# Data under study:
Segment Open
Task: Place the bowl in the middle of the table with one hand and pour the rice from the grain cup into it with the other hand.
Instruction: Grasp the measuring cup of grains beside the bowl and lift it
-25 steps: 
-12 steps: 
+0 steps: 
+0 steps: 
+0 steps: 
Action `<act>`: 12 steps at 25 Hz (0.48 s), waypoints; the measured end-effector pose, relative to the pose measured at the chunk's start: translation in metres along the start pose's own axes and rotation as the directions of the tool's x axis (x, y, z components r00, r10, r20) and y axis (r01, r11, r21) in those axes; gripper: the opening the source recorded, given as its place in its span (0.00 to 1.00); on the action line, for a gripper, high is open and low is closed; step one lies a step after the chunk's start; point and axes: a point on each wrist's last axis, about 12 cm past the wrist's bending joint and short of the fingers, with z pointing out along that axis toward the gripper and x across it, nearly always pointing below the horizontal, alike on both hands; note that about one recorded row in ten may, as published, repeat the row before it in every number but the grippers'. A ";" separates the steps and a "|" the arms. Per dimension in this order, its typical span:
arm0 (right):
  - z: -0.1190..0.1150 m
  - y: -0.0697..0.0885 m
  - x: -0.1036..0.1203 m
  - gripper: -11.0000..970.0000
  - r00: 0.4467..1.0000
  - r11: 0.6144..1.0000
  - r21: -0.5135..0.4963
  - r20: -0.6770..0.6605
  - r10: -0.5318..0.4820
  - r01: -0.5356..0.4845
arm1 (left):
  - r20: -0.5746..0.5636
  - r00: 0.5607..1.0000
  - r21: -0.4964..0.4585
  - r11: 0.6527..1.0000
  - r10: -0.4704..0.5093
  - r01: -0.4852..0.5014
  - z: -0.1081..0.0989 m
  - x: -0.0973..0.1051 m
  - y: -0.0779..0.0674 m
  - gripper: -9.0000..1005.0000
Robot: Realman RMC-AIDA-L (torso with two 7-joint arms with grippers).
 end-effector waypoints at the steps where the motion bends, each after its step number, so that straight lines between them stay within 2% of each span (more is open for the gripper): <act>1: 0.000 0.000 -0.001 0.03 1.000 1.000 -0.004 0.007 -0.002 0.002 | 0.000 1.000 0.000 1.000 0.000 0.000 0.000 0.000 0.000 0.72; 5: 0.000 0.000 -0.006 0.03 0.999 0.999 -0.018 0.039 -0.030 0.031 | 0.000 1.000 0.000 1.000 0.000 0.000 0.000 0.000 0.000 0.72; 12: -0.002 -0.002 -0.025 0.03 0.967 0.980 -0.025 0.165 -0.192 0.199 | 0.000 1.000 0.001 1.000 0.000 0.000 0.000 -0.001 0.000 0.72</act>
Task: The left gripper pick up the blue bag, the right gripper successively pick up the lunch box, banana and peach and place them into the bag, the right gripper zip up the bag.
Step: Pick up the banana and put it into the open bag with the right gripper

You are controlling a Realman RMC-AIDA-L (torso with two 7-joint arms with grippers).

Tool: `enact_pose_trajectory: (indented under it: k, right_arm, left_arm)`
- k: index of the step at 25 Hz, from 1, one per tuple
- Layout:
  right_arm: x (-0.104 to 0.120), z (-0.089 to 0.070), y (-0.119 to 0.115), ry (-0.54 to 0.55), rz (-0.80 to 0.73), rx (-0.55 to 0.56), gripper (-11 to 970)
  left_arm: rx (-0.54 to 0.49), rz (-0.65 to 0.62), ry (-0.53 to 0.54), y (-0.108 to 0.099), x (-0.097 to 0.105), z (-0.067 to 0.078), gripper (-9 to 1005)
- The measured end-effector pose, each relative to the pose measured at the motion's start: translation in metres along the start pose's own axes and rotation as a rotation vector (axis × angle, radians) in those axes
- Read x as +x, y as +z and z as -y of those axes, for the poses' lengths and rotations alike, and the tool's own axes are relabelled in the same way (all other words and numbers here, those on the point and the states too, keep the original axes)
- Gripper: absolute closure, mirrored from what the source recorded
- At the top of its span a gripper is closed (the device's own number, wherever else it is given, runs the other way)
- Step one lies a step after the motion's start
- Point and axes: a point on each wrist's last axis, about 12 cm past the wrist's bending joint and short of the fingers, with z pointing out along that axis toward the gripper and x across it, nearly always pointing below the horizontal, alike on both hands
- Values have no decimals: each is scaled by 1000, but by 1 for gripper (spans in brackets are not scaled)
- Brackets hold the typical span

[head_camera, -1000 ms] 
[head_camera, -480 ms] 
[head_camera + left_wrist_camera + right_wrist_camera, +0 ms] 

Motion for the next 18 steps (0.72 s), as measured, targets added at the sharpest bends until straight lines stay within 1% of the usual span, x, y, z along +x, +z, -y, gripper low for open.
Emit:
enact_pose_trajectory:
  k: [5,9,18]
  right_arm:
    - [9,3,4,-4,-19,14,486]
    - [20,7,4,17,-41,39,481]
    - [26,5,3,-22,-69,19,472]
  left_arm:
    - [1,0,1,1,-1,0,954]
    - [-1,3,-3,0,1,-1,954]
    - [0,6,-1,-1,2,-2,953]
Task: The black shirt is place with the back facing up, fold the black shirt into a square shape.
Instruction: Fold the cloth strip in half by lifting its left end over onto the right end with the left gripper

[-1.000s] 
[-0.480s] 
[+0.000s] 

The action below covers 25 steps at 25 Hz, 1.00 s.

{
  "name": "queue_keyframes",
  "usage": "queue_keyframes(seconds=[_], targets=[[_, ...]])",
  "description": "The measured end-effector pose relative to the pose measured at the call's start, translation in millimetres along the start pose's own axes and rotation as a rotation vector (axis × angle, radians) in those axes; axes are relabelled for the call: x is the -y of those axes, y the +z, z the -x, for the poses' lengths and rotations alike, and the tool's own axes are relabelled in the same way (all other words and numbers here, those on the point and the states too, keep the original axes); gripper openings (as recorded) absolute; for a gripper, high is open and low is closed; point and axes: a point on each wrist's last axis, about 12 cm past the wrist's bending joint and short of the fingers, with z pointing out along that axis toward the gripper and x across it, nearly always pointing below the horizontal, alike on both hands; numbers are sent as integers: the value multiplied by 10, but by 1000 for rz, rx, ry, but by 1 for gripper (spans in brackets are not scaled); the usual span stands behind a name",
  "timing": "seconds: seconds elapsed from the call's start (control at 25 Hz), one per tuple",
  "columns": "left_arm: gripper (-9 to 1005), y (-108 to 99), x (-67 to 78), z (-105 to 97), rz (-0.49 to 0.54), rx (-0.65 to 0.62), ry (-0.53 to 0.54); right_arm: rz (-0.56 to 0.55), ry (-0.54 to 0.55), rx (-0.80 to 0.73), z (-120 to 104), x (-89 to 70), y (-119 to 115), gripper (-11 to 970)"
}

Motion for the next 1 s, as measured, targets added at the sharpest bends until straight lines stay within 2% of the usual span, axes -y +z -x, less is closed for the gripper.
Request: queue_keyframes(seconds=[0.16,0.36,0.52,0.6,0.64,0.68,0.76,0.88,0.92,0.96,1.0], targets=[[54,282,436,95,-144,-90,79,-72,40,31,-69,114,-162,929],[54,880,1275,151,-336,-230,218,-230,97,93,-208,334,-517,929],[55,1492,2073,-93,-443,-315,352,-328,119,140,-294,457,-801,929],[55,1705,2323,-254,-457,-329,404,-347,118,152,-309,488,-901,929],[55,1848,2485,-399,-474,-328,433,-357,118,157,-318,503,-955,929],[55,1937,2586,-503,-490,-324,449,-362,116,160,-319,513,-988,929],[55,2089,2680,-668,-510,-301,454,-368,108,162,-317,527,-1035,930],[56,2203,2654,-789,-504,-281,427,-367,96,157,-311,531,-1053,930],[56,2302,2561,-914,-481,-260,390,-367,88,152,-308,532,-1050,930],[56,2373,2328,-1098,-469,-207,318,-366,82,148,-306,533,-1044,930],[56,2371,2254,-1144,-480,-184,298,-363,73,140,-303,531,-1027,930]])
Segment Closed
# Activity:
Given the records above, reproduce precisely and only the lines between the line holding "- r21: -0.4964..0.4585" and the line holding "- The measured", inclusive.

# Answer area:
  - r21: -0.4964..0.4585
  - r11: 0.6527..1.0000
  - r10: -0.4704..0.5093
  - r01: -0.4852..0.5014
  - z: -0.1081..0.0989 m
  - x: -0.0973..0.1051 m
  - y: -0.0779..0.0674 m
  - gripper: -9.0000..1005.0000
Robot: Realman RMC-AIDA-L (torso with two 7-joint arms with grippers).
 end-effector waypoints at the steps where the motion bends, each after its step number, so that straight lines between them stay within 2% of each span (more is open for the gripper): <act>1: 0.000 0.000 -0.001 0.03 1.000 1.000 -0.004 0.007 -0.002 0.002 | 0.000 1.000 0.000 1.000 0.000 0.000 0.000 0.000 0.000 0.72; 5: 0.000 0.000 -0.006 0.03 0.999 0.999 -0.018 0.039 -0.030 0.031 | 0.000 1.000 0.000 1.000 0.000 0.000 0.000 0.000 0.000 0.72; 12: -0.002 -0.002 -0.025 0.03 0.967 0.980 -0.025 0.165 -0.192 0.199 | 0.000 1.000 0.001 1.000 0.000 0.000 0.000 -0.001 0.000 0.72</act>
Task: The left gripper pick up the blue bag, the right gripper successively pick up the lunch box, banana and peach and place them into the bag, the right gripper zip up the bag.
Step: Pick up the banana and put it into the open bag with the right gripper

You are controlling a Realman RMC-AIDA-L (torso with two 7-joint arms with grippers).

Tool: `enact_pose_trajectory: (indented under it: k, right_arm, left_arm)`
- k: index of the step at 25 Hz, from 1, one per tuple
- Layout:
  right_arm: x (-0.104 to 0.120), z (-0.089 to 0.070), y (-0.119 to 0.115), ry (-0.54 to 0.55), rz (-0.80 to 0.73), rx (-0.55 to 0.56), gripper (-11 to 970)
  left_arm: rx (-0.54 to 0.49), rz (-0.65 to 0.62), ry (-0.53 to 0.54), y (-0.108 to 0.099), x (-0.097 to 0.105), z (-0.067 to 0.078), gripper (-9 to 1005)
- The measured end-effector pose, each relative to the pose measured at the motion's start: translation in metres along the start pose's own axes and rotation as a rotation vector (axis × angle, radians) in those axes

Further output is not needed for this exercise.